**EXERCISE GOAL**
Print the data exactly as it is given, please.
[[ MATERIAL FOR THIS TASK, beginning ]]
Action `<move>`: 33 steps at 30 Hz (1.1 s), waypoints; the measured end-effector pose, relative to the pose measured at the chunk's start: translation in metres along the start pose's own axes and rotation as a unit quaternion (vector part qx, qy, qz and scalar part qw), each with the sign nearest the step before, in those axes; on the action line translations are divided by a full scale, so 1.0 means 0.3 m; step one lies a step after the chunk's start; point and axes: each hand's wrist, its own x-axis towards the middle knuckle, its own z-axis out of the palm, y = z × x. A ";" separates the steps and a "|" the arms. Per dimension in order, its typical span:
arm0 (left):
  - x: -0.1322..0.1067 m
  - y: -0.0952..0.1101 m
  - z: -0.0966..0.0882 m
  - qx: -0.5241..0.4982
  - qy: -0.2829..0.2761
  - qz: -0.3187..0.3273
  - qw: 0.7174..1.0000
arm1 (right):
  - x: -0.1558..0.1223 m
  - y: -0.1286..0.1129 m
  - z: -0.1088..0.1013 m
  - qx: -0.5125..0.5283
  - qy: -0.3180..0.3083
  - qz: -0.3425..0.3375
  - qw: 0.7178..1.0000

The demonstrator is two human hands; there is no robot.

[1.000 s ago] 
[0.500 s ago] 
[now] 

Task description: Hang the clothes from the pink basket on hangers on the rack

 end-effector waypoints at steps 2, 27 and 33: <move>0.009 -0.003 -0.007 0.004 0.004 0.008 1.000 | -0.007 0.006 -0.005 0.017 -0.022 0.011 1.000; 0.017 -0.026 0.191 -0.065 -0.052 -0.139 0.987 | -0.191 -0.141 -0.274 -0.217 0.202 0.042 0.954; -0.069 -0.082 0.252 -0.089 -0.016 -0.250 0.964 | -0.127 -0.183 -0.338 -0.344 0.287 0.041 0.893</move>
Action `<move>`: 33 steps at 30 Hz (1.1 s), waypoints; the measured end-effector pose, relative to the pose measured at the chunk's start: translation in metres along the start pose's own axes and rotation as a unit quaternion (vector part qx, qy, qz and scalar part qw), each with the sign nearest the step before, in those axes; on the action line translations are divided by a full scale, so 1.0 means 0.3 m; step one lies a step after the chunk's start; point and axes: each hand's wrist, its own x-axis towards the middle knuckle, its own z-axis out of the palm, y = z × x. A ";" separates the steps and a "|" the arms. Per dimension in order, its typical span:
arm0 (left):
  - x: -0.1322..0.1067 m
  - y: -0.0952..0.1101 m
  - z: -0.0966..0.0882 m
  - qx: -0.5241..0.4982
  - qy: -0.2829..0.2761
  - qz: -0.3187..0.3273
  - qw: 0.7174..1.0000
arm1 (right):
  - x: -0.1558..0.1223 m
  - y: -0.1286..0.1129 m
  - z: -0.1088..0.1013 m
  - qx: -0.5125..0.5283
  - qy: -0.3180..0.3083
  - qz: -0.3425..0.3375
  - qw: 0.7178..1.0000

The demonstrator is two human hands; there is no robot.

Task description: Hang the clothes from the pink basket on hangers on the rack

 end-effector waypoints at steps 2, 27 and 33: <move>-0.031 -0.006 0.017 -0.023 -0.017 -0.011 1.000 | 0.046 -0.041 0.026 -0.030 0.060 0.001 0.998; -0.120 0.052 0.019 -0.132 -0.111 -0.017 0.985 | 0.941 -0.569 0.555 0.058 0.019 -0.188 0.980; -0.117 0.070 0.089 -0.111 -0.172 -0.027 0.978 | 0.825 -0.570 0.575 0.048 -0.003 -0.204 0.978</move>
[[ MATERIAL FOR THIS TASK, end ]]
**TASK SOLUTION**
Action `<move>`: 33 steps at 30 Hz (1.1 s), waypoints; the measured end-effector pose, relative to the pose measured at the chunk's start: translation in metres along the start pose's own axes and rotation as a unit quaternion (vector part qx, qy, qz and scalar part qw), each with the sign nearest the step before, in those axes; on the action line translations are divided by a full scale, so 1.0 means 0.3 m; step one lies a step after the chunk's start; point and axes: each hand's wrist, its own x-axis towards the middle knuckle, its own z-axis out of the palm, y = z × x. A ";" separates the steps and a "|" the arms. Per dimension in order, its typical span:
arm0 (left):
  - x: -0.1322..0.1067 m
  - y: -0.0952..0.1101 m
  - z: -0.0966..0.0882 m
  - qx: -0.5241..0.4982
  - qy: -0.2829..0.2761
  - qz: -0.3187..0.3273
  - qw: 0.7174..1.0000
arm1 (right):
  - x: -0.1558..0.1223 m
  - y: -0.1286..0.1129 m
  - z: -0.1088..0.1013 m
  - qx: -0.5125..0.5283
  - qy: -0.3180..0.3083
  - qz: -0.3425..0.3375
  - qw: 0.7178..1.0000

The demonstrator is two human hands; there is no robot.

[1.000 s ago] 
[0.500 s ago] 
[now] 

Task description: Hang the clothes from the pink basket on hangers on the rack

 end-effector waypoints at steps 2, 27 and 33: <move>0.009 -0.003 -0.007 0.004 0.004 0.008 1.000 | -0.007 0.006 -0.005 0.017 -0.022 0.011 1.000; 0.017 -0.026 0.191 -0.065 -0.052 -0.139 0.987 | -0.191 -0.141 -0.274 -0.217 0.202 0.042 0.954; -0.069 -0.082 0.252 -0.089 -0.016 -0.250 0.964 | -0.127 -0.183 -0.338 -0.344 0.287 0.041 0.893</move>
Action `<move>`: 33 steps at 30 Hz (1.1 s), waypoints; the measured end-effector pose, relative to the pose measured at the chunk's start: translation in metres along the start pose's own axes and rotation as a unit quaternion (vector part qx, qy, qz and scalar part qw), each with the sign nearest the step before, in those axes; on the action line translations are divided by a full scale, so 1.0 means 0.3 m; step one lies a step after the chunk's start; point and axes: each hand's wrist, its own x-axis towards the middle knuckle, its own z-axis out of the palm, y = z × x. A ";" separates the steps and a "|" the arms. Per dimension in order, its typical span:
arm0 (left):
  - x: -0.1322..0.1067 m
  - y: -0.0952..0.1101 m
  - z: -0.0966..0.0882 m
  - qx: -0.5241..0.4982
  - qy: -0.2829..0.2761
  - qz: -0.3187..0.3273
  - qw: 0.7174..1.0000
arm1 (right):
  - x: -0.1558..0.1223 m
  - y: -0.1286..0.1129 m
  - z: -0.1088..0.1013 m
  - qx: -0.5125..0.5283
  - qy: -0.3180..0.3083
  - qz: -0.3425..0.3375
  - qw: 0.7178..1.0000

The demonstrator is two human hands; there is no robot.

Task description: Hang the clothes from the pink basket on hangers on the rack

 end-effector waypoints at steps 2, 27 and 33: <move>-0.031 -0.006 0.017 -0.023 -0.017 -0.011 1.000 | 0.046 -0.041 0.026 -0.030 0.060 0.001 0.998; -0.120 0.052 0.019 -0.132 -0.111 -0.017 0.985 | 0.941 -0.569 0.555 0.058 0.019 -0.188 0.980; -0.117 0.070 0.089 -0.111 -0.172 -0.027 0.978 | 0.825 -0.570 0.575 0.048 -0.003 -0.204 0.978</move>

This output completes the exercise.